社長の部屋PRESIDENT ROOM

06.講義・講演録 - 一般向け

ジェネラリストの育成と人事交流改訂版

2003.02.18

プレシードはまだ一般的には小さな会社である。しかし、内部には様々な職種がある。直接部門に、機械設計、電気設計、ソフト設計、MC加工、旋盤加工、フライス加工、機械組立てなど。間接部門に営業、購買、外注管理、経理、総務など、である。これを僅か四、五十人の人員で配置すれば一職種には数人の体制となり、あるときは営業が不足、あるときは機械設計が不足、あるときはソフトが不足、あるときは加工スタッフが不足、あるときは工場での組立てが不足ということを創業以来繰り返してきた。当初は全員がジェネラリスト(多方面に知識や経験をもつ人)である必要性は明白であったが、最近次第に固定化してきた。固定化は高度な専門性につながるという前提であればある程度容認する必要があるだろうが、現実には日々の業務のアンバランス対応というテーマが残り、最も安易な解決法として外注依存を選択してきた。此処で以下の見地からもう一度今の運営を再検討してみたい。

  1. まず、本当にスペシャリスト(ひとつの専門性の中で人よりも圧倒的な知識をもっている人)の育成が進んでいるか、ということである。かって、創業時には営業から設計、購買、組立てと様々なものに一人で対応せざるを得なかった。その頃の一つ一つの技量は確かに今の技量より高くは無かったかもしれないが、幾つかの職種では大きな違いがあるとは思えない。また、現状の各職種の多くの部分で2、3年の経験で出来るレベルの仕事で終わっている部分が多くはないか。その見地からも、確かに高いスペシャリストを否定するわけではないが、ジェネラリストの能力(もちろん素人ではない)で業務の大部分が処理できるのではないか。
  2. 次に売上がとにかく小さい現状の中ではとにかく内部への業務の取り込みを最優先するべきではないかという疑問である。受注最優先であることは大前提ではあるが、今後の市場拡大を期待するのは危険である。受注後の外注依存をジェネラリスト対応で何とか内部へ取り込む方向が模索できないだろうか。もちろん、営業も出来るジェネラリストは受注そのものも拡大貢献できる。
  3. ジェネラリストはリスク管理上も重要である。突然の欠員や突発的な出来事による会社の能力を上回る対応が、緊急回避できる。企業は理想的な形の仕事があるとは限らない。むしろ、様々な困難を含む事が多い。
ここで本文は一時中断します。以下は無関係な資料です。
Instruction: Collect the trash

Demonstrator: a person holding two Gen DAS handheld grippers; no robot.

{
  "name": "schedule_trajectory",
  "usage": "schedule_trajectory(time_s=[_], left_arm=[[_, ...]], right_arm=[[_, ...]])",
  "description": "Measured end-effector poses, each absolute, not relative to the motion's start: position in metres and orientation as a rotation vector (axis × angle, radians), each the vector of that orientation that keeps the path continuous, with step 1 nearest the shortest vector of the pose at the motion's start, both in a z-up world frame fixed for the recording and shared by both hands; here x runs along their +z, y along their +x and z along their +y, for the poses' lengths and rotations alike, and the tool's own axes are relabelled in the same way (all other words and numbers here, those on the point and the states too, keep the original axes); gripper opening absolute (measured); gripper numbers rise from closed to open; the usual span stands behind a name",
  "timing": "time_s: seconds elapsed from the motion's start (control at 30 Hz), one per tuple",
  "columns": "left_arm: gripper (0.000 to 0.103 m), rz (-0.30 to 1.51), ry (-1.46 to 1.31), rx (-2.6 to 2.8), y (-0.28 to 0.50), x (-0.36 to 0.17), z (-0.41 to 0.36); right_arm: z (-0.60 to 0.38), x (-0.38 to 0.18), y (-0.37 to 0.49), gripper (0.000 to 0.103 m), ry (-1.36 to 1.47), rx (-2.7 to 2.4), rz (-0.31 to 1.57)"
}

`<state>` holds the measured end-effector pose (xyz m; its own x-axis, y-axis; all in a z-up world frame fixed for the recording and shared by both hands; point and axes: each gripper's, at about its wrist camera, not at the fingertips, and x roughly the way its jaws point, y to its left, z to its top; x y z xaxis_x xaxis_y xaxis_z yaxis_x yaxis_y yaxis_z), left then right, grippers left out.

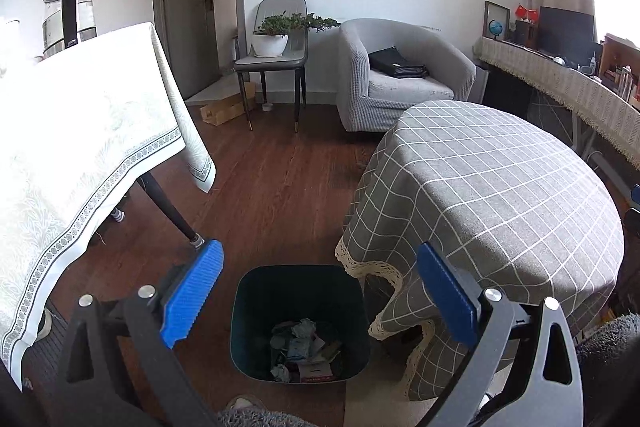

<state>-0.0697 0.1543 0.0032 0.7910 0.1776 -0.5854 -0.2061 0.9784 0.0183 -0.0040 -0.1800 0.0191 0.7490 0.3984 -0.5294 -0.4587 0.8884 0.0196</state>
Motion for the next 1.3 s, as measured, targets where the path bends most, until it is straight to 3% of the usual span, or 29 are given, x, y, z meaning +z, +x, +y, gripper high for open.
schedule_trajectory(time_s=[1.3], left_arm=[[0.099, 0.627, -0.012, 0.195, -0.07, -0.001, 0.143]], right_arm=[[-0.192, 0.02, 0.0, 0.1, -0.054, 0.481, 0.572]])
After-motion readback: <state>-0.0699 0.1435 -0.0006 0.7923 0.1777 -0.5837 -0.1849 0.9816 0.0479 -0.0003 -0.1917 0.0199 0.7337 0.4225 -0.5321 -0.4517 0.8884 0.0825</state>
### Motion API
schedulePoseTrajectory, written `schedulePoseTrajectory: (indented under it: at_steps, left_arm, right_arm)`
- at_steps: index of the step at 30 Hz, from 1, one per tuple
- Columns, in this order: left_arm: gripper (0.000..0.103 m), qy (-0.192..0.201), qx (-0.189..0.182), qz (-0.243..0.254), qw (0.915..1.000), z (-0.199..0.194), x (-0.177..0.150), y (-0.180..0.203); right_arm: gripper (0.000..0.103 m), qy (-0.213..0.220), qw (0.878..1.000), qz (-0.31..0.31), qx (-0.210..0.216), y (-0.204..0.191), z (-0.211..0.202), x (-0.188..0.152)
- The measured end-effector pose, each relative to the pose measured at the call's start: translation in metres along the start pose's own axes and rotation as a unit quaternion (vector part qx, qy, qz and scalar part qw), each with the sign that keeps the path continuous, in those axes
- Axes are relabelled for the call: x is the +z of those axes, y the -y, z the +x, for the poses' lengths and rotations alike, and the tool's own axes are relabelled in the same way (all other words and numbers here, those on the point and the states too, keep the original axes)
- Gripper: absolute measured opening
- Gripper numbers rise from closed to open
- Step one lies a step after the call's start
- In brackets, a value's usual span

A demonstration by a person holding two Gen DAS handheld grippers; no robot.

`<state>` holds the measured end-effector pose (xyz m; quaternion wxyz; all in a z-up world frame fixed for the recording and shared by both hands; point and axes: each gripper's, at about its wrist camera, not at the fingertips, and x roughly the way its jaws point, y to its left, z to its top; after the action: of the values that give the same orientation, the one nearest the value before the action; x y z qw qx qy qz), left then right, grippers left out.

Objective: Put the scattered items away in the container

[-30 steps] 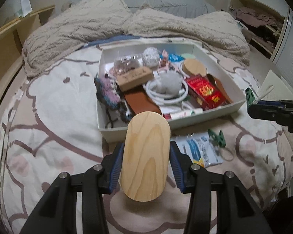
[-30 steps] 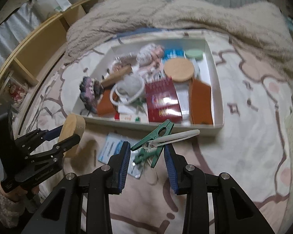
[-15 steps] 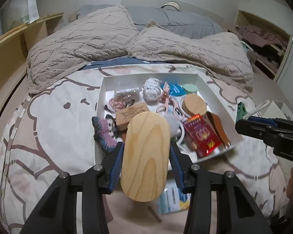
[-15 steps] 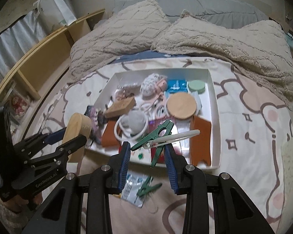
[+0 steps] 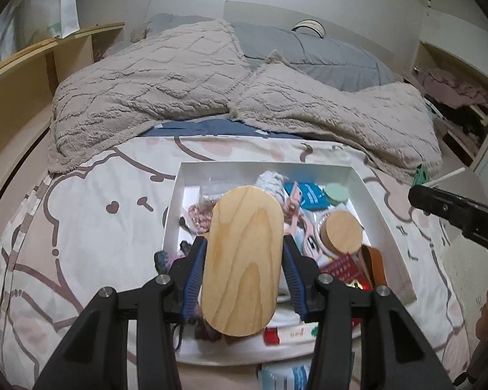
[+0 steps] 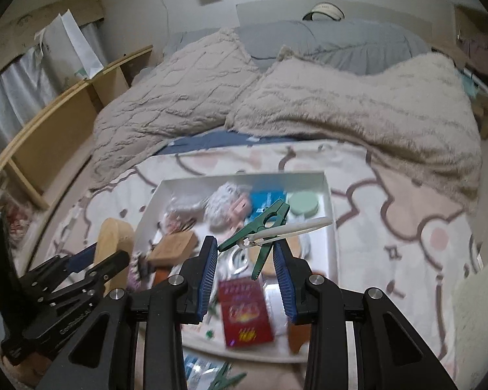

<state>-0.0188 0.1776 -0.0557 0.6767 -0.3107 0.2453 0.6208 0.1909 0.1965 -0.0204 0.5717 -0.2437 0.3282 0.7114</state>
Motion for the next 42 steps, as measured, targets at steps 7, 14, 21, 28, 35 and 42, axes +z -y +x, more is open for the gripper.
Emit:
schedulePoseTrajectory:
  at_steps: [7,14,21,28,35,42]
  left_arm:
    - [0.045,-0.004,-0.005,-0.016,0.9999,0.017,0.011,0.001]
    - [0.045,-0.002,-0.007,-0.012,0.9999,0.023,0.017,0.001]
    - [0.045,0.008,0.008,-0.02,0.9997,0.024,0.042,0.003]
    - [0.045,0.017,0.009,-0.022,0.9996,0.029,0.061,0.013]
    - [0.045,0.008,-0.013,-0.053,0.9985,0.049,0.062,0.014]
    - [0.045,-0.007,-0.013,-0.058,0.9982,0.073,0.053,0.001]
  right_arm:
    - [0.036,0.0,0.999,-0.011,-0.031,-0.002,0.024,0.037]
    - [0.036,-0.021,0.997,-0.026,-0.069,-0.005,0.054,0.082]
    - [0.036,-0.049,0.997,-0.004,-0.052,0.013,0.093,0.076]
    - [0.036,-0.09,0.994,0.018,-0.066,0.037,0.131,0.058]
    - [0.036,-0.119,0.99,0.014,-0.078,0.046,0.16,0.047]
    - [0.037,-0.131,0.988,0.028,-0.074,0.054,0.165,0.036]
フレキシブルな対応力がある企業というのは仕事の可能性が拡大すると言えはしないか。
  4. ジェネラリストは大局的な判断が出来る管理者に育つ可能性が大きい。開発業は営業的、技術的、経営的に様々な要素を検討する機会が多い。将来のリーダーはどうしても大局的見地に立てる人材が重要になってくる。
  5. 即戦力化。スペシャリストの育成には時間が掛かるし、業務のマンネリ化も否定できず成長が遅い。限られた人材の有効活用はジェネラリストの育成でなかろうか。ジェネラリストの一つ一つの職種は1,2年の経験を前提に構築すれば人材の活用も容易である。また、ジェネラリスト育成のため幾つかの職種を経験するうちに、最も適した職種の見直し、発見も期待できる。また、開発業はスペシャリストの面白さもあれば、全体をコーディネートするが見渡せるジェネラリストの面白さもある。ジェネラリスト育成の人事方針の過程でスペシャリストも派生的に生まれてくる。

上記のような観点から、今後積極的な人事異動と一時的な交流を検討したい。